(WHAT IS REQUIRED): Scan the records below for the line with "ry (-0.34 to" and the line with "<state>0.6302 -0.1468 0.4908". Repeat those two lines and every line between them exactly, and nothing else.

(RECORDS SHOWN):
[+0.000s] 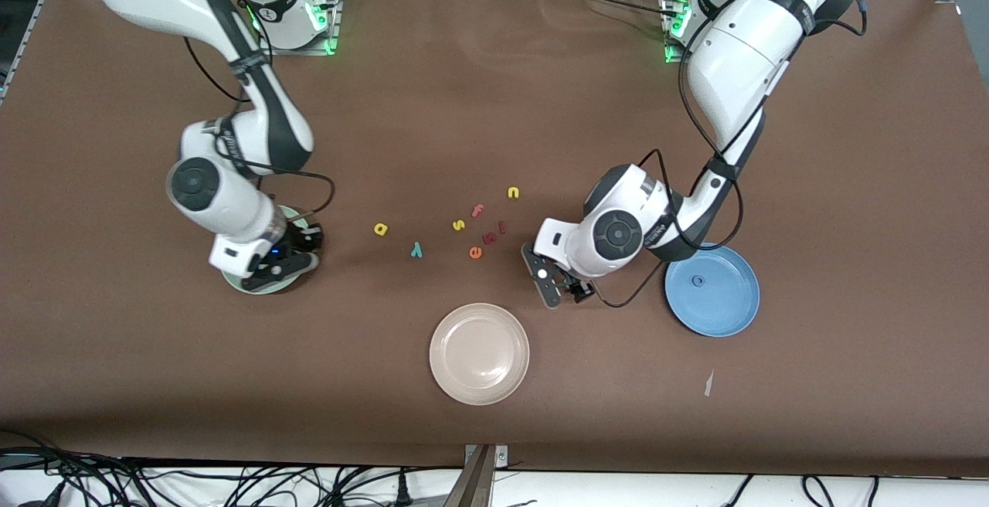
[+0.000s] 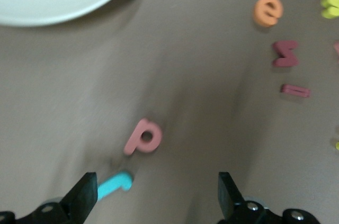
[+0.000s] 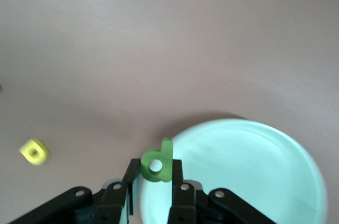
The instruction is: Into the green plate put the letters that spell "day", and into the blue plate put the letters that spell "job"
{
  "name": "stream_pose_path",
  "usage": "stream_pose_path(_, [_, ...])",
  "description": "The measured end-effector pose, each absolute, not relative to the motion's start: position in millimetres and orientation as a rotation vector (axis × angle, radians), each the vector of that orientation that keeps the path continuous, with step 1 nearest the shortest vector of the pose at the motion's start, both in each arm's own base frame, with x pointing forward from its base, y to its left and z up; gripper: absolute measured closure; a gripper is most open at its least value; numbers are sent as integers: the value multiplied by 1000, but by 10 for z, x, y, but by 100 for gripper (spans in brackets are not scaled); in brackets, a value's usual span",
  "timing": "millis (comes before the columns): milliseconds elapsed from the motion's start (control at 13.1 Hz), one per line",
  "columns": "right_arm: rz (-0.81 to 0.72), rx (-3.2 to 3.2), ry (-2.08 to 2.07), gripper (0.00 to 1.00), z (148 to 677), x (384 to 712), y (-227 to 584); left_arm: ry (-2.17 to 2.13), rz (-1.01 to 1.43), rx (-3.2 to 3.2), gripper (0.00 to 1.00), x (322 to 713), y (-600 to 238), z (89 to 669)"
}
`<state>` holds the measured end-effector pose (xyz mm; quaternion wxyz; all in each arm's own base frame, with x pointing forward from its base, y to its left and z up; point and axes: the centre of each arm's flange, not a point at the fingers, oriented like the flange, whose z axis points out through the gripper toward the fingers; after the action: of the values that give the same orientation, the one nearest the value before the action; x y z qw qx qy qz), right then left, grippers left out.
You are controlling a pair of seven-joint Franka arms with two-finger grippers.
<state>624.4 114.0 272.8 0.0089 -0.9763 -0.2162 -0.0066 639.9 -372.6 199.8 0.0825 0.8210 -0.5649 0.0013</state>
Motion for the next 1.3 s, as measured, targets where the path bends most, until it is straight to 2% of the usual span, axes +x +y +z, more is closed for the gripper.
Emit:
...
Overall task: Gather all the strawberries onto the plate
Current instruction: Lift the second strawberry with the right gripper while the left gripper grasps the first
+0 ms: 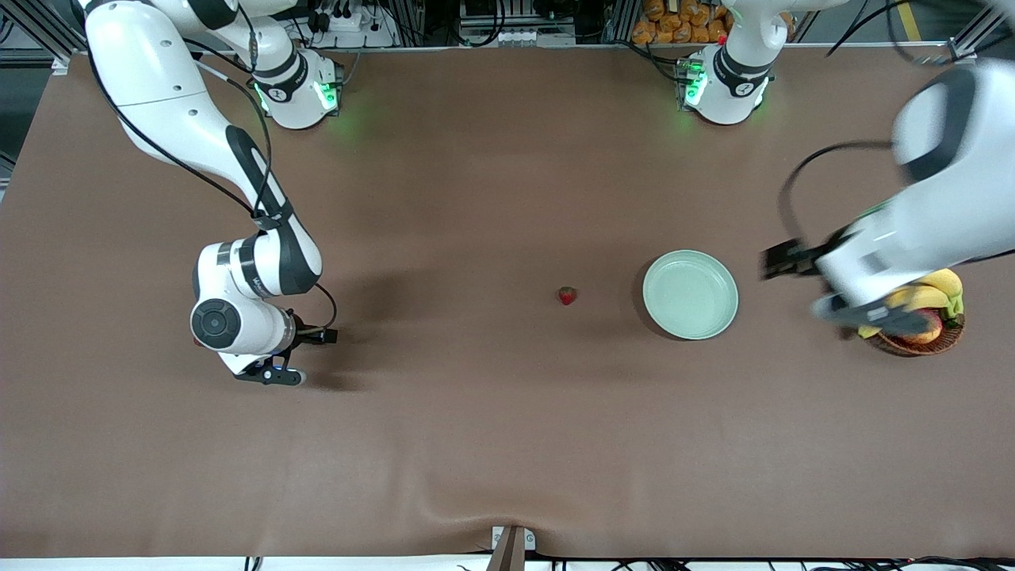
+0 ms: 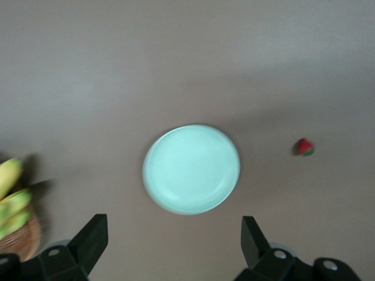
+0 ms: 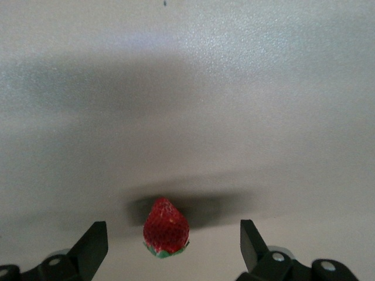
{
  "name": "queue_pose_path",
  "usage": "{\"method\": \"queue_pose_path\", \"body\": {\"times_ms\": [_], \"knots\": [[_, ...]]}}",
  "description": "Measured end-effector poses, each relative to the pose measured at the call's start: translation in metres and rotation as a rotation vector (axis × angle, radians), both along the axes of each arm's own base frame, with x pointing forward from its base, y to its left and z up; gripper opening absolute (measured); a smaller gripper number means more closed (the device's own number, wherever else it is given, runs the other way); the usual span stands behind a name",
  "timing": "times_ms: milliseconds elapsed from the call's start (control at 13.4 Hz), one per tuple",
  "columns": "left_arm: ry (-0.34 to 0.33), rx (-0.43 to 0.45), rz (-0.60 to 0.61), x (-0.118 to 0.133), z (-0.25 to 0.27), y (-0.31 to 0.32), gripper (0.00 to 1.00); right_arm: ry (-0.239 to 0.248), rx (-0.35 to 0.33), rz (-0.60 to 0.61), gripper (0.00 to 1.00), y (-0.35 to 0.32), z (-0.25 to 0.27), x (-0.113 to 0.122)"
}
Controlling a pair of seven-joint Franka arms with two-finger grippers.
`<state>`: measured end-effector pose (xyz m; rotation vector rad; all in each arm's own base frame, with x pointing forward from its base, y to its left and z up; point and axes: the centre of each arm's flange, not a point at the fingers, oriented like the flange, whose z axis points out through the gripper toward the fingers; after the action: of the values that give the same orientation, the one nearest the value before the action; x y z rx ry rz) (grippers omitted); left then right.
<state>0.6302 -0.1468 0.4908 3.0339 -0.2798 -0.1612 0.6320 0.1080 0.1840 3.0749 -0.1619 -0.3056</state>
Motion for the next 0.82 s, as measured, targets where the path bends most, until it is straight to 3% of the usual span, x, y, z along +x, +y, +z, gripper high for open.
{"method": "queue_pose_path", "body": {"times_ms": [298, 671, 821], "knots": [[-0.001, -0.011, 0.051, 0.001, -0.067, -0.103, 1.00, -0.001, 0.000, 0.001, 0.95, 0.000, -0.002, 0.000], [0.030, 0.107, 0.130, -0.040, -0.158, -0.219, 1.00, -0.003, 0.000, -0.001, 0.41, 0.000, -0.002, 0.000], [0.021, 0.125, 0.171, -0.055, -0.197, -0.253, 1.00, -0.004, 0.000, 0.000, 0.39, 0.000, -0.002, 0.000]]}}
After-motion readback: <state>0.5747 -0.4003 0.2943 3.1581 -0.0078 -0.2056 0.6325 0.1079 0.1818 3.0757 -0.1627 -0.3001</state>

(SOLUTION):
  "columns": "left_arm: ry (-0.34 to 0.33), rx (-0.43 to 0.45), rz (-0.60 to 0.61), x (-0.118 to 0.133), z (-0.25 to 0.27), y (-0.31 to 0.32), gripper (0.00 to 1.00); right_arm: ry (-0.239 to 0.248), rx (-0.35 to 0.33), rz (-0.60 to 0.61), gripper (0.00 to 1.00), y (-0.35 to 0.32), z (-0.25 to 0.27), x (-0.113 to 0.122)"
}
Controlling a pair of seven-joint Franka arms with two-finger grippers.
`<state>`: measured end-effector pose (xyz m; rotation vector rad; all in each arm's own base frame, with x pointing forward from its base, y to its left and z up; point and axes: the centre of each arm's flange, not a point at the fingers, oriented like the flange, whose z axis points out through the gripper toward the fingers; after the action: of the values that give the same orientation, the one nearest the value before the action; x y z rx ry rz) (grippers omitted); left then right.
<state>0.6302 -0.1468 0.4908 3.0339 -0.2798 -0.1612 0.6320 0.1080 0.1840 3.0749 -0.1619 -0.3056</state>

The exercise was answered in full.